◆ REQUIRED WORK ◆
Keep every line of the data below that has the string "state" and present those lines.

Entries taken from a collection:

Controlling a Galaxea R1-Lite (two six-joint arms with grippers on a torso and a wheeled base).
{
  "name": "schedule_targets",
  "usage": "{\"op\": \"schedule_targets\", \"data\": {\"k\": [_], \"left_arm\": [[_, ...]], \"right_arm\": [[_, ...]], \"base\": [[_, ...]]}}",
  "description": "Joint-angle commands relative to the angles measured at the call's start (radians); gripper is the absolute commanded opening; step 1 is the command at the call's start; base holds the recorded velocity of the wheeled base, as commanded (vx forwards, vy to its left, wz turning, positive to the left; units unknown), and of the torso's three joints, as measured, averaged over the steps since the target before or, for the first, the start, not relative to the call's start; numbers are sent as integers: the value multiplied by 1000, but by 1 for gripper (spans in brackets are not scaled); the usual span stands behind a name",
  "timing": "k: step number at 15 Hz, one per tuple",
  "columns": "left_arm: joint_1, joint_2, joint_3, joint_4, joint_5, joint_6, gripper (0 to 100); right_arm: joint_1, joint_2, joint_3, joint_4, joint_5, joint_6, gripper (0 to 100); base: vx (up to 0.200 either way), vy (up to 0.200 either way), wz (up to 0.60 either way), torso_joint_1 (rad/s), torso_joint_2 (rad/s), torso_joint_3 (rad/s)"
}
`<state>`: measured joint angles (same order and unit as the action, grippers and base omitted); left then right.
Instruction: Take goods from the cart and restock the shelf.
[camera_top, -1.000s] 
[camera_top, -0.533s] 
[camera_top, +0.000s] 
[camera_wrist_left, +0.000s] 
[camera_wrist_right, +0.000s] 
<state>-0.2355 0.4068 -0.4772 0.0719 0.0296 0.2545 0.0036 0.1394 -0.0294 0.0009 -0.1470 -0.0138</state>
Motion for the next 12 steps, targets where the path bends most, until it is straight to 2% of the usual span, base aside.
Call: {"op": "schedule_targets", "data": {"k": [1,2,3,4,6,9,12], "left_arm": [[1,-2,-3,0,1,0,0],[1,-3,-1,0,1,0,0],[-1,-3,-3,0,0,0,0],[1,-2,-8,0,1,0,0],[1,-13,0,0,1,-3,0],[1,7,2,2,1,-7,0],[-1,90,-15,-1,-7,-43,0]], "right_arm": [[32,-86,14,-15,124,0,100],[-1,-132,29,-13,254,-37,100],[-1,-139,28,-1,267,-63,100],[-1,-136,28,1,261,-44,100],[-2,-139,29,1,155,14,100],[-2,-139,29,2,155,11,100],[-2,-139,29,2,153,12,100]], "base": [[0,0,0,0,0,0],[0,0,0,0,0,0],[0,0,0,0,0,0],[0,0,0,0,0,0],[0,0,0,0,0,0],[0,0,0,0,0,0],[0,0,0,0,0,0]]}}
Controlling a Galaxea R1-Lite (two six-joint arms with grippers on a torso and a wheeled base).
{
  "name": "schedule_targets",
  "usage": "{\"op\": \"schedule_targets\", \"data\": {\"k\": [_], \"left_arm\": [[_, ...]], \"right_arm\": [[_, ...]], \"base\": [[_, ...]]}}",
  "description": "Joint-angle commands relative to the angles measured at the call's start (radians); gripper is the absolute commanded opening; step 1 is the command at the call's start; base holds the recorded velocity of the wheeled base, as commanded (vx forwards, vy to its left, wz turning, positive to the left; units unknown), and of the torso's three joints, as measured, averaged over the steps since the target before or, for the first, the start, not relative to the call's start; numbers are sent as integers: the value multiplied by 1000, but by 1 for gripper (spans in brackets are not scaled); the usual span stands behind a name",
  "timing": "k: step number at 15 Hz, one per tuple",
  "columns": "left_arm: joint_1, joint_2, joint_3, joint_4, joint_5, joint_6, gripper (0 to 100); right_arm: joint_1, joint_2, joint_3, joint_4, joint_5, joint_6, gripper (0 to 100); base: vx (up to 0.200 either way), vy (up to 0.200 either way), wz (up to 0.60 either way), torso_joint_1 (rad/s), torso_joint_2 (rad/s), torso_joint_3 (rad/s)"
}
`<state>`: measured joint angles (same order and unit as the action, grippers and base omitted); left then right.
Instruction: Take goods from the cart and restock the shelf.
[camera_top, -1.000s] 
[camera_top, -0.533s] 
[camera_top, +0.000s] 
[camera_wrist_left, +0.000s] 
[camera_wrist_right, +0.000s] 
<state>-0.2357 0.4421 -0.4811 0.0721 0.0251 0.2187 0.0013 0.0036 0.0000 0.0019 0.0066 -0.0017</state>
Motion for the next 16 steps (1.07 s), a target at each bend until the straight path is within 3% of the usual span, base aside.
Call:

◆ TASK SOLUTION ◆
`<state>`: measured joint angles (same order and unit as the action, grippers and base omitted); left then right.
<state>-0.2355 0.4068 -0.4772 0.0719 0.0296 0.2545 0.0036 0.1394 -0.0294 0.0009 -0.1470 -0.0138</state>
`<state>`: measured joint angles (same order and unit as the action, grippers and base omitted); left then right.
<state>-0.2357 0.4421 -0.4811 0.0721 0.0251 0.2187 0.0013 0.0036 0.0000 0.0019 0.0066 -0.0017</state>

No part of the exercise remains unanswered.